The Importance of Pilates and PT for Lumbar Pelvic Hip Complex (LPHC)
Have you ever considered how the upper body and lower body work in tandem? How they really connect with one another?
But the region in the center of your body, called the lumbopelvic hip complex (LPHC), has a huge influence on the structures above and below it.
And any dysfunction of the upper or lower body can lead to trouble in this central region – and vice versa. Fortunately, there’s Pilates and PT for LPHC strengthening and stabilizing.
The Function of the LPHC
Think of the LPHC as a junction. It’s essentially the center from which all movement and power is generated.
This complex is often referred to as the core. But when most people think of the core, they think of only the abdominals. In reality, the core, or LPHC, is so much more than just the abdominals.
While the LPHC is comprised of the abdominals, it is also the lumbar, pelvis, and diaphragm. Furthermore, it includes all the musculature attached to them.
The LPHC is considered the integral link in the kinetic chain that transfers energy from one segment to the next. All movements incorporate this transfer of energy.
And during this transmission of movement and power, stability is absolutely critical. Otherwise, other parts of the body will overcompensate and this can result in potential injury.
Injuries Resulting from Weak or Tight Pelvis
When the pelvis is tight or weakened, it can cause the femur to rotate more internally. This, in turn, causes the foot to be turned more inward toward the midline.
But it can also cause the opposite problem too – creating too much external rotation.
In both cases, these can lead to IT band syndrome, plantar fasciitis, and/or patellofemoral pain.
Furthermore, if the pelvis is anteriorly tilted, it can cause Illipsoas syndrome. This can lead to the tightening of the gluteus maximus and the eventual need for the hamstrings to take over hip extension.
This all equals a potential hamstring strain.
The hips and diaphragm are more susceptible to dysfunction for a few reasons:
Strange as it sounds, most people don’t know how to breathe properly. That is to say, they breathe through their mouths. And when breathing through the mouth, the diaphragm is not utilized.
Why does this matter?
The diaphragm is the component of the LPHC that generates intra-abdominal pressure, or IAP. IAP serves to create the tension that’s necessary for the abdominal muscles and lumbar stability.
Without IAP, there is a crucial functional segment missing in the abdominal and hip connection.

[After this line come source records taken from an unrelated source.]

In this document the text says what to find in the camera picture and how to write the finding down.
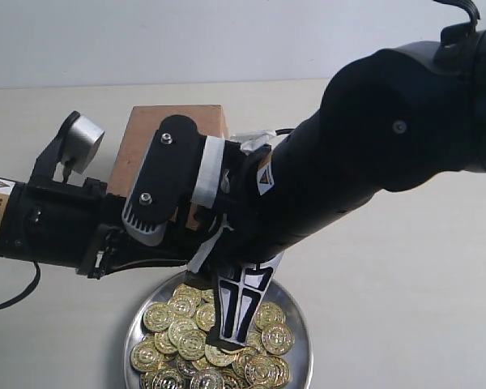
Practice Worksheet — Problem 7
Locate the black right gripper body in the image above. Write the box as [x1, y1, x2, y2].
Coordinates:
[186, 141, 272, 284]

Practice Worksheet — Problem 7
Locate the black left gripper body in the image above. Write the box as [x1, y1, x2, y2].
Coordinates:
[7, 179, 194, 279]

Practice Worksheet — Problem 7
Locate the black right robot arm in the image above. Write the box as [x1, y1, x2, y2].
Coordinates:
[199, 25, 486, 350]

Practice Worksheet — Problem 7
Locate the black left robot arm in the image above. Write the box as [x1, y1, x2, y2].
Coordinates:
[0, 177, 198, 280]

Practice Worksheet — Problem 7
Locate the cardboard box with slot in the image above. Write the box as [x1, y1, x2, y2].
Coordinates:
[107, 105, 227, 235]

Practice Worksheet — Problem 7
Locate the gold coin right upper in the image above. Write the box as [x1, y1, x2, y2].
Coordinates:
[254, 301, 286, 331]

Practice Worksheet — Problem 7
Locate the gold coin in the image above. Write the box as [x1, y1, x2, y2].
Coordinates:
[173, 284, 203, 306]
[254, 301, 286, 331]
[130, 341, 163, 372]
[262, 323, 295, 355]
[195, 303, 215, 332]
[151, 367, 185, 389]
[143, 302, 174, 332]
[245, 355, 278, 387]

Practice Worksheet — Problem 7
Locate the gold coin centre upper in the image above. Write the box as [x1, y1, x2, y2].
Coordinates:
[195, 303, 215, 332]

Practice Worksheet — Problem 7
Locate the gold coin top left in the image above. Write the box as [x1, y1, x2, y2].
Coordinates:
[173, 284, 203, 306]

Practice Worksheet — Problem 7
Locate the gold coin right lower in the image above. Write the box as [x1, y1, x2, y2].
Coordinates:
[262, 323, 295, 355]

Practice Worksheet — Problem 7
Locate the gold coin bottom right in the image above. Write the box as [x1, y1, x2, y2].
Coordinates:
[245, 355, 278, 387]

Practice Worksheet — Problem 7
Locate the gold coin far left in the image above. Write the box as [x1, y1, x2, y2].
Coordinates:
[143, 302, 174, 332]

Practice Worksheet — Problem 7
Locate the gold coin left lower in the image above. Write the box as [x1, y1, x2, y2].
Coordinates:
[130, 341, 163, 372]

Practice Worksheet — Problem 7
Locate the gold coin bottom left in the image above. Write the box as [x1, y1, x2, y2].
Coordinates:
[151, 367, 185, 389]

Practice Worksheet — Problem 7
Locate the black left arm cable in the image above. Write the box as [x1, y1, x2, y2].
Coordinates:
[0, 259, 41, 312]

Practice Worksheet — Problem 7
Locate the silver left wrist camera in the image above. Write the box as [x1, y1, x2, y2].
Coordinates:
[31, 111, 107, 183]

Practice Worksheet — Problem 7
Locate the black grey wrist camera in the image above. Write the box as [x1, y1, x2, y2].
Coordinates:
[122, 115, 225, 246]

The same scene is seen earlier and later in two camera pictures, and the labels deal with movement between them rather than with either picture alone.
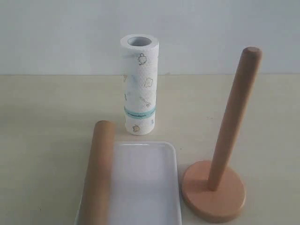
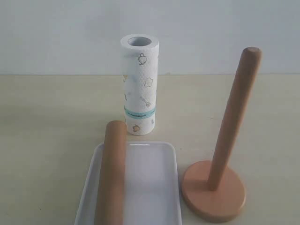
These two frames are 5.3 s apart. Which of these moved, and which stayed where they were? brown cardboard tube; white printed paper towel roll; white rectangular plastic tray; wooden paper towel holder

Intentional breathing through the nose engages the diaphragm which, in turn, activates IAP.
The hips are the center of gravity in the body. Therefore, all balance starts there.
But when the body is required to sit for long amounts of time, the LPHC can become unlinked.
Among the many hazards of sitting is the hips tilting back (posteriorly) and the spine countering by rounding forward. This puts the thoracic spine in flexion.
With this constant rounding of the thoracic spine comes strain on the neck and shoulders and eventual loss of mobility.
So it’s plain to see that when one part of the LPHC becomes dysfunctional, it affects the entire complex. And beyond.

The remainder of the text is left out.